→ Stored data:
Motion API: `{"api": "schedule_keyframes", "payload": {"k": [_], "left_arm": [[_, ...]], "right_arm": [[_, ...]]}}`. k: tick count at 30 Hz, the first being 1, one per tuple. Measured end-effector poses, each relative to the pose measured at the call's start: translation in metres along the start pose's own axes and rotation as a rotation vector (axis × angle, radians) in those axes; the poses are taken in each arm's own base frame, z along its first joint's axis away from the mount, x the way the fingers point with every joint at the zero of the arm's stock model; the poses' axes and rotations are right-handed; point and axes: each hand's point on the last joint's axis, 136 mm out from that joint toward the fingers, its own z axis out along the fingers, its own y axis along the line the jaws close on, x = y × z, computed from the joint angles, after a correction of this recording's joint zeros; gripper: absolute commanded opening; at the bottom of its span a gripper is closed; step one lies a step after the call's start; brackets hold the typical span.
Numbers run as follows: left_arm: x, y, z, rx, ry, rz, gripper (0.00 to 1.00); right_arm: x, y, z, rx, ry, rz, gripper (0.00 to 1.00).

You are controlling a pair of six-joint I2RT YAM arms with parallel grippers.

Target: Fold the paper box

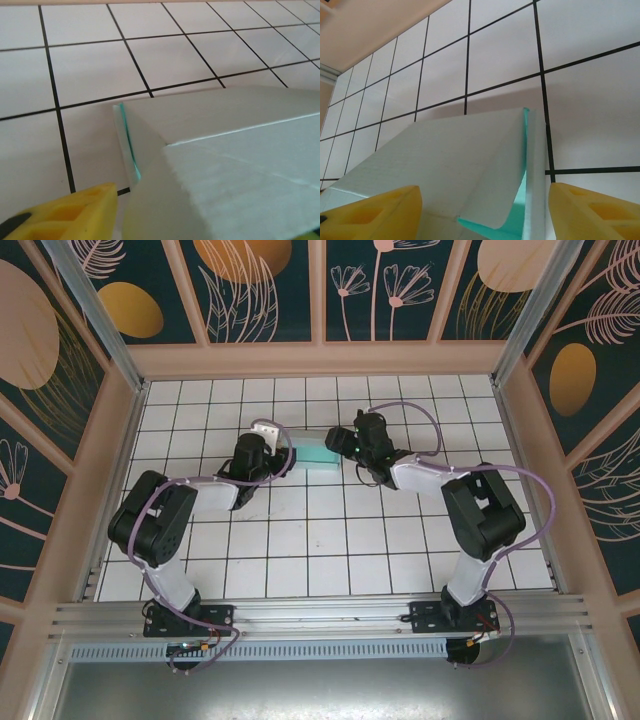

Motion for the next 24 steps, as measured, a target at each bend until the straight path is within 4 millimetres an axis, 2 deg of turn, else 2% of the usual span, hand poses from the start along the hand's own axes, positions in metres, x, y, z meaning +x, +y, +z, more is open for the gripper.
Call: {"api": "schedule_keyframes", "payload": {"k": [2, 5, 9, 13, 16, 21, 24], "left_arm": [[-0.003, -0.003, -0.008, 0.012, -0.006, 0.003, 0.77], [-0.006, -0.012, -0.027, 0.057, -0.019, 0.017, 0.91], [-0.010, -0.030, -0.054, 0.152, -0.039, 0.047, 0.99], [-0.026, -0.049, -0.079, 0.252, -0.079, 0.029, 0.99], [-0.042, -0.054, -0.083, 0.269, -0.093, -0.028, 0.94], [-0.072, -0.044, -0.065, 0.202, -0.089, -0.151, 0.79], [-0.078, -0.033, -0.046, 0.149, -0.058, -0.204, 0.73]], "right_arm": [[0.001, -0.001, 0.001, 0.002, 0.002, 0.000, 0.68], [0.001, -0.001, 0.001, 0.002, 0.002, 0.000, 0.68], [0.001, -0.001, 0.001, 0.002, 0.002, 0.000, 0.68], [0.002, -0.001, 0.001, 0.001, 0.002, -0.001, 0.68], [0.005, -0.004, 0.001, 0.005, 0.007, -0.003, 0.69], [0.012, -0.010, 0.001, 0.018, 0.022, -0.019, 0.68], [0.016, -0.014, 0.002, 0.026, 0.030, -0.027, 0.68]]}}
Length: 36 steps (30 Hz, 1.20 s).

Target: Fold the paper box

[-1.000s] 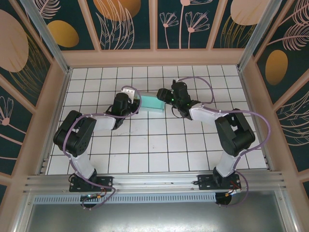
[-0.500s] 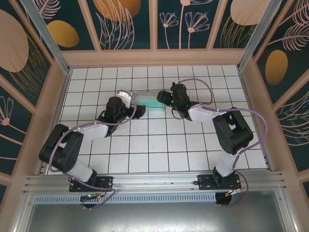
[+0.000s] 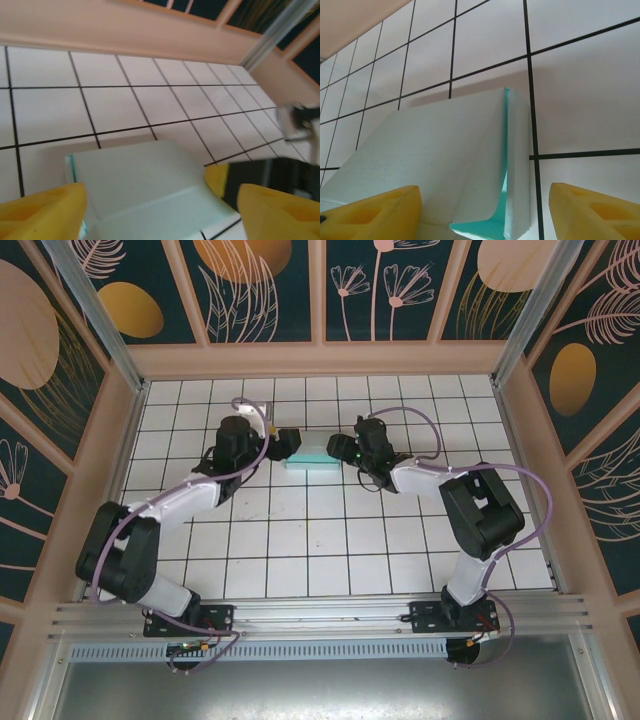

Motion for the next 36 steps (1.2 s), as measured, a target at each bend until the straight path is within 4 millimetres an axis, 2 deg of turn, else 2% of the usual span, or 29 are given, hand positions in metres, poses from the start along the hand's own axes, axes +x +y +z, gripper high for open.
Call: {"api": "schedule_keyframes", "payload": {"k": [4, 8, 13, 17, 22, 29, 33, 36], "left_arm": [[0.008, 0.022, 0.027, -0.085, 0.062, -0.030, 0.66], [0.033, 0.043, 0.046, -0.149, 0.139, -0.037, 0.56], [0.070, 0.065, 0.056, -0.213, 0.239, -0.042, 0.48], [0.081, 0.071, 0.058, -0.226, 0.262, -0.045, 0.43], [0.091, 0.074, 0.056, -0.223, 0.276, -0.051, 0.42], [0.093, 0.074, 0.055, -0.218, 0.269, -0.057, 0.48], [0.094, 0.075, 0.045, -0.208, 0.267, -0.069, 0.57], [0.084, 0.075, 0.038, -0.189, 0.240, -0.094, 0.62]], "right_arm": [[0.009, -0.007, 0.006, 0.017, 0.021, -0.017, 0.68], [0.020, -0.016, 0.013, 0.039, 0.048, -0.020, 0.68], [0.023, -0.019, 0.015, 0.045, 0.057, -0.026, 0.68], [0.023, -0.019, 0.015, 0.045, 0.057, -0.030, 0.68], [0.023, -0.019, 0.015, 0.045, 0.058, -0.044, 0.68], [0.023, -0.019, 0.015, 0.048, 0.054, -0.050, 0.69], [0.021, -0.022, 0.001, 0.046, 0.025, -0.050, 0.70], [0.015, -0.018, -0.010, 0.024, -0.014, -0.050, 0.71]]}}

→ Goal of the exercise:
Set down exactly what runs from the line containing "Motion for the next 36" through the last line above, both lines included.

→ Task response:
Motion for the next 36 steps (1.2 s), as measured, a target at each bend until the straight path is within 4 millimetres an axis, 2 deg of turn, else 2% of the usual span, or 29 are given, hand positions in metres, poses from the start along the hand's own axes, axes +x +y +z, gripper high for open.
Call: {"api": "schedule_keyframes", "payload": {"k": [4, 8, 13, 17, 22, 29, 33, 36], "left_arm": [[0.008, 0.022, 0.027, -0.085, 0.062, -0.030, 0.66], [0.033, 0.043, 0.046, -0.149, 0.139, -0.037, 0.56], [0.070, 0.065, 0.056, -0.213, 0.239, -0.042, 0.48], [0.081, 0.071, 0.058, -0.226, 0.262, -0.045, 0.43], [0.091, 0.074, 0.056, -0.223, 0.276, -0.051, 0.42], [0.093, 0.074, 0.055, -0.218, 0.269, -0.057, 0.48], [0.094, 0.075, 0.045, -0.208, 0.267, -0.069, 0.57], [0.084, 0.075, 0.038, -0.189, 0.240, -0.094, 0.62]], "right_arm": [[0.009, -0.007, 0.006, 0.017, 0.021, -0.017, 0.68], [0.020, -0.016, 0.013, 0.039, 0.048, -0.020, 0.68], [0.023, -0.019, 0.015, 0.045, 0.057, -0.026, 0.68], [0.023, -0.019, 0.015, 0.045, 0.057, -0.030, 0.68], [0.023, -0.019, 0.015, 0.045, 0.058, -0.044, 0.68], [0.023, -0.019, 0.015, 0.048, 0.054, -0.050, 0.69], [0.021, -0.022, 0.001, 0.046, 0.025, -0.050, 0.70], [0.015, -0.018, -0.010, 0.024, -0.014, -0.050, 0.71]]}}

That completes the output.